WORK INSTRUCTION: In the listing below, find every line containing "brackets" and copy it out.

DATASET CONTENT:
%%

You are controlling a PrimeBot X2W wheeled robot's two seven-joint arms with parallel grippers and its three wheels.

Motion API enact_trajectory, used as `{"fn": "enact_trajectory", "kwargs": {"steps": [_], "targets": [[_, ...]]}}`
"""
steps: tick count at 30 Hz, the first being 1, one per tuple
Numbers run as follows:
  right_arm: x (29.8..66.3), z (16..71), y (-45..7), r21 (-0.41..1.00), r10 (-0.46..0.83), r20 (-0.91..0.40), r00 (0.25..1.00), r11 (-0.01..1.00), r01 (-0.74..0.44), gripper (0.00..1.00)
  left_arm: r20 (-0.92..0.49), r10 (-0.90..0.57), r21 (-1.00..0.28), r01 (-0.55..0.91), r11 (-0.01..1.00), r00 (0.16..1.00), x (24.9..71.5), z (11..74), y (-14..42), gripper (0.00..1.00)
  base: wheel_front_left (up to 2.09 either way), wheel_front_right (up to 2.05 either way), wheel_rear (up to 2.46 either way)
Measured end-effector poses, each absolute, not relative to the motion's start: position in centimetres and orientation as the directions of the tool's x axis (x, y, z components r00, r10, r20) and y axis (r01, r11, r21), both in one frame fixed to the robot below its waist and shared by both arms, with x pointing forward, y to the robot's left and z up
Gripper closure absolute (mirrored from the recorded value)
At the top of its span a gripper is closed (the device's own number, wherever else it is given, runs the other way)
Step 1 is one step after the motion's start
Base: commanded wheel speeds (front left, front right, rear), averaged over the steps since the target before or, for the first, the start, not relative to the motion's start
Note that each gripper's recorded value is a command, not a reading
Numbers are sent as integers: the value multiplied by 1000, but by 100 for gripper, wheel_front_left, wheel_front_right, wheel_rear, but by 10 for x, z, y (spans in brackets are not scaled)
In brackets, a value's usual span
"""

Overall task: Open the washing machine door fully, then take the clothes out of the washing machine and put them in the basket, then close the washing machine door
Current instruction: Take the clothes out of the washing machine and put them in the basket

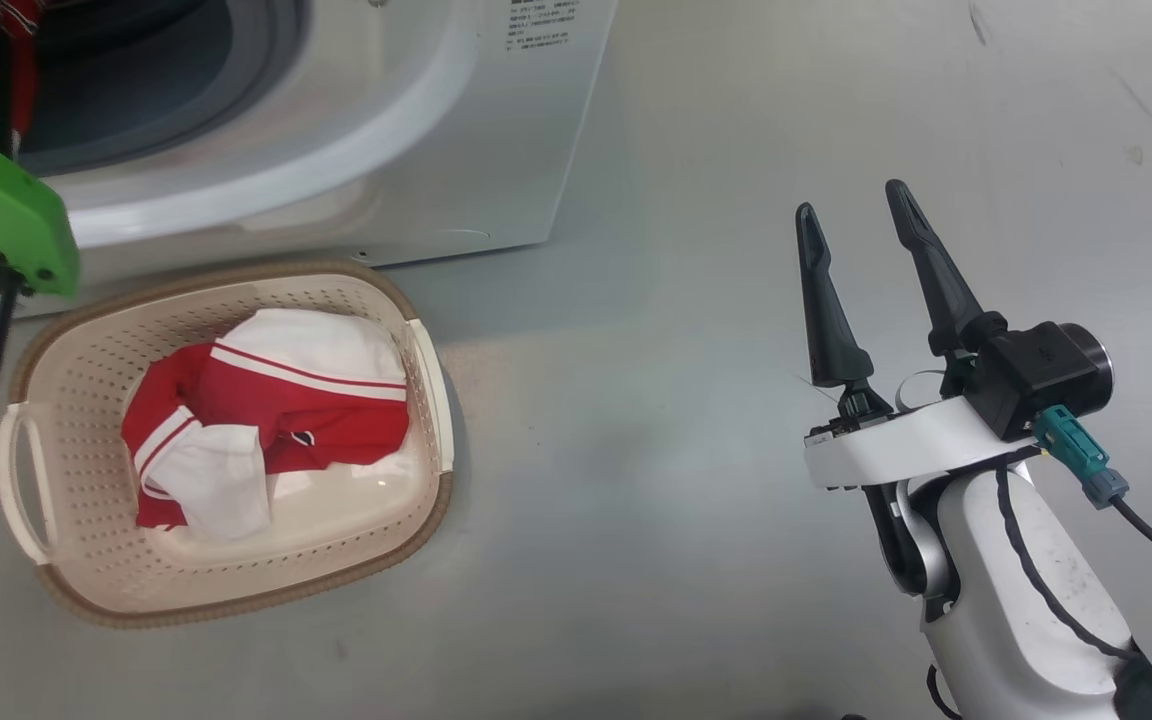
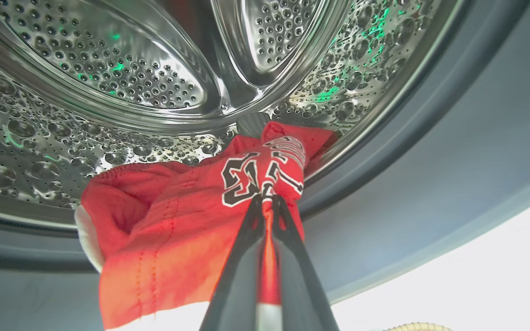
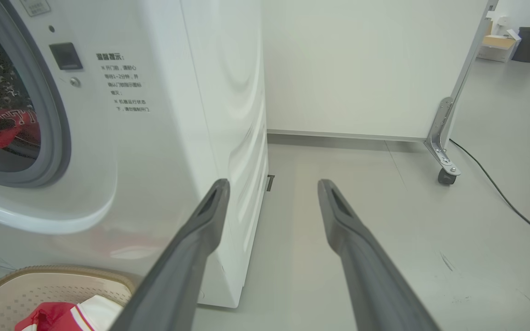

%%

ANSWER SECTION:
Numbers are sent as integers: the value multiplied by 1000, but by 100 for gripper, wheel_front_left, wheel_front_right, wheel_rear, but by 10 for x, z, y (spans in brackets are not scaled)
In brackets, a value's usual span

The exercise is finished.